◆ Exercise ◆
Only the lines from the one containing "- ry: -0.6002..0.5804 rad" through the one containing "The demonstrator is" should be printed, exactly as they appear below, with both ends included.

◆ Listed records ◆
+-------+

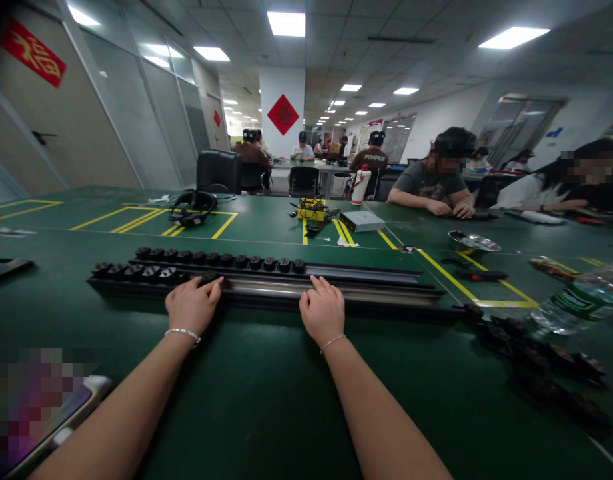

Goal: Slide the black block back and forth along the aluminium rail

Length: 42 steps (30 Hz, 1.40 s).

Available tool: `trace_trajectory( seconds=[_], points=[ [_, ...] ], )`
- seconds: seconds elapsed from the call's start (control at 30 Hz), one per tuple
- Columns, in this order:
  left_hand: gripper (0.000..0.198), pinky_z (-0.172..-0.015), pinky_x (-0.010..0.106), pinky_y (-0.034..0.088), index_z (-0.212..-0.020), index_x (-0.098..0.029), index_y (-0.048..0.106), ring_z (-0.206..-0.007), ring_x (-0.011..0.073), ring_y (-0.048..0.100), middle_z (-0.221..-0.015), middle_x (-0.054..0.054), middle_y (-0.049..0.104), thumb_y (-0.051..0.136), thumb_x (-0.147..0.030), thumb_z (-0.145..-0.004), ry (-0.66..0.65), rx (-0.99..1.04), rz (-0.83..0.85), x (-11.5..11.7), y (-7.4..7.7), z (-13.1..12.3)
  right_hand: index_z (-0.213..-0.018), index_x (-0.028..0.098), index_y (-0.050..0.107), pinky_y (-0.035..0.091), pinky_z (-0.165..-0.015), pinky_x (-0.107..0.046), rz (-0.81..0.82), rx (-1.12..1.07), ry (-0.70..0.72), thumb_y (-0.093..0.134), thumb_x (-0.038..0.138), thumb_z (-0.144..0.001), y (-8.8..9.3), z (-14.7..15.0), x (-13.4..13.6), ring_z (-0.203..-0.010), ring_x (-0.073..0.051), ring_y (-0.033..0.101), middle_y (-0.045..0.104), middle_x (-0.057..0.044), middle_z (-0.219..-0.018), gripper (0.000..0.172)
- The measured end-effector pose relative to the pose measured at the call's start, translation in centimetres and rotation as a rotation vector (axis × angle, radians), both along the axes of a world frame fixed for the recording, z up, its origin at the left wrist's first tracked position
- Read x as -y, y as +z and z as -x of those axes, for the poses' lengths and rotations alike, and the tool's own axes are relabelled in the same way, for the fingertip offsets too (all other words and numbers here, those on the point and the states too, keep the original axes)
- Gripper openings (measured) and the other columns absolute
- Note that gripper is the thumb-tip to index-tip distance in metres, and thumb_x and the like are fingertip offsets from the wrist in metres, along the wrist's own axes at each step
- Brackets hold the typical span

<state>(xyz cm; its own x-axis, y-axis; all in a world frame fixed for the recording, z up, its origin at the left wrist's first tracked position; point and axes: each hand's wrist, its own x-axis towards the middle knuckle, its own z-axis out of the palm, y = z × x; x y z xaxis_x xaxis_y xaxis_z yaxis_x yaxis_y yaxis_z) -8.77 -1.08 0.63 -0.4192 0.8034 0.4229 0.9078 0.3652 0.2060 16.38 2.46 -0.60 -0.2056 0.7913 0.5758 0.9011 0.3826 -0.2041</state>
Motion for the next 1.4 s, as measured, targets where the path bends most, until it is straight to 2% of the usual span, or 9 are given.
trace_trajectory(
  seconds=[0.3, 0.97, 1.2, 1.4],
  points=[
    [0.032, -0.093, 0.046, 0.024, -0.103, -0.038, 0.062, -0.105, 0.0238, 0.047, -0.116, 0.006, 0.056, 0.038, -0.037, -0.081, 0.016, -0.017, -0.012, -0.32, -0.50, 0.05, -0.065, 0.020, 0.062, 0.029, -0.094, -0.037, -0.009, 0.002, 0.000, 0.038, 0.026, -0.082, 0.00, 0.01, -0.04, -0.115, -0.020, 0.045, 0.055, -0.004, -0.120, 0.030],
    [0.033, -0.095, 0.051, 0.020, -0.105, -0.039, 0.060, -0.109, 0.0249, 0.045, -0.120, 0.005, 0.055, 0.037, -0.038, -0.082, 0.011, -0.018, 0.027, 0.09, 0.22, -0.65, -0.065, 0.020, 0.061, 0.030, -0.093, -0.037, -0.010, 0.009, 0.000, 0.038, 0.027, -0.082, 0.01, 0.02, 0.02, -0.115, -0.019, 0.045, 0.056, -0.004, -0.120, 0.029],
    [0.033, -0.095, 0.058, 0.016, -0.103, -0.041, 0.061, -0.110, 0.0270, 0.044, -0.122, 0.004, 0.054, 0.036, -0.039, -0.081, 0.009, 0.000, 0.037, 0.07, 0.06, -0.49, -0.065, 0.020, 0.061, 0.030, -0.093, -0.038, -0.006, -0.003, 0.007, 0.038, 0.027, -0.082, 0.01, 0.02, 0.05, -0.114, -0.020, 0.045, 0.056, -0.004, -0.120, 0.030],
    [0.034, -0.096, 0.058, 0.014, -0.104, -0.040, 0.060, -0.108, 0.0250, 0.045, -0.120, 0.005, 0.055, 0.035, -0.038, -0.082, -0.021, -0.020, 0.033, 0.11, 0.16, -0.52, -0.064, 0.020, 0.061, 0.030, -0.094, -0.037, -0.001, 0.005, 0.000, 0.037, 0.027, -0.083, 0.16, 0.05, 0.15, -0.115, -0.020, 0.045, 0.056, -0.004, -0.120, 0.031]
  ],
)
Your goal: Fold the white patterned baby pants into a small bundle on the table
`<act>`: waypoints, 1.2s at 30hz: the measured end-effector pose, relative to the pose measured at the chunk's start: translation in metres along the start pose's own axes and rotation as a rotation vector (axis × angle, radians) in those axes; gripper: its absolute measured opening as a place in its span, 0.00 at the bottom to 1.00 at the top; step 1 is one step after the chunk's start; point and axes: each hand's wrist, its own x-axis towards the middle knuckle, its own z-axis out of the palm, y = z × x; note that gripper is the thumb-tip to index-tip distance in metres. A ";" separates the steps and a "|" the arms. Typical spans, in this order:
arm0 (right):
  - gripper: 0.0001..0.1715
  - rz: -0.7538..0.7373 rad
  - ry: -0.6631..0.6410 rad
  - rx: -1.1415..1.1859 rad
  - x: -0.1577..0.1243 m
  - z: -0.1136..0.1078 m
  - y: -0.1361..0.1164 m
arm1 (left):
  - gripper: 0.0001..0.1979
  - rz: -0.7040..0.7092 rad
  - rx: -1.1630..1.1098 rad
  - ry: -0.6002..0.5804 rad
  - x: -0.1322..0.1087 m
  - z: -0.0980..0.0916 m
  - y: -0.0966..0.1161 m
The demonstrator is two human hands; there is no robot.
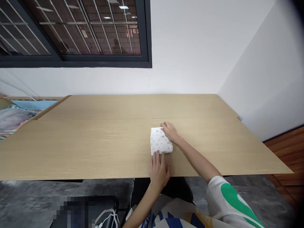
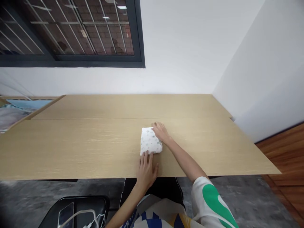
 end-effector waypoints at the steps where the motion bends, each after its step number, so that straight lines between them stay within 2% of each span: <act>1: 0.27 -0.076 0.001 -0.020 -0.004 -0.002 -0.009 | 0.30 -0.006 0.011 -0.008 -0.001 0.001 0.001; 3: 0.32 -0.312 -0.067 0.016 -0.016 -0.006 -0.033 | 0.30 -0.005 0.021 -0.011 -0.002 0.001 0.002; 5: 0.35 -0.563 -0.204 0.124 -0.032 -0.009 -0.055 | 0.28 0.007 0.030 -0.003 -0.005 0.001 0.001; 6: 0.35 -0.652 -0.271 0.175 -0.040 -0.009 -0.064 | 0.26 0.014 0.036 0.002 -0.006 0.002 0.000; 8: 0.35 -0.721 -0.364 0.230 -0.055 -0.006 -0.072 | 0.24 0.029 0.044 0.015 -0.007 0.003 -0.002; 13: 0.34 -0.683 -0.423 0.163 -0.062 0.011 -0.055 | 0.23 0.020 0.040 0.011 -0.008 0.005 -0.002; 22: 0.36 -0.577 -0.314 -0.031 -0.012 0.034 -0.004 | 0.32 0.027 0.023 -0.040 -0.006 0.000 -0.003; 26: 0.37 -0.528 -0.322 -0.061 0.008 0.031 0.014 | 0.33 0.025 0.022 -0.059 -0.007 0.001 -0.003; 30: 0.37 -0.501 -0.316 -0.087 0.017 0.026 0.021 | 0.34 0.017 0.023 -0.070 -0.007 0.000 -0.002; 36: 0.35 -0.391 -0.135 -0.131 0.011 0.016 0.011 | 0.32 0.036 0.021 -0.063 -0.003 0.000 -0.004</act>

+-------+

◆ Result of the task ◆
  - ry: -0.6002..0.5804 rad
  - x: -0.1322..0.1087 m
  - z: -0.0980..0.0916 m
  - y: -0.0966..0.1161 m
The demonstrator is two human hands; there is no robot.

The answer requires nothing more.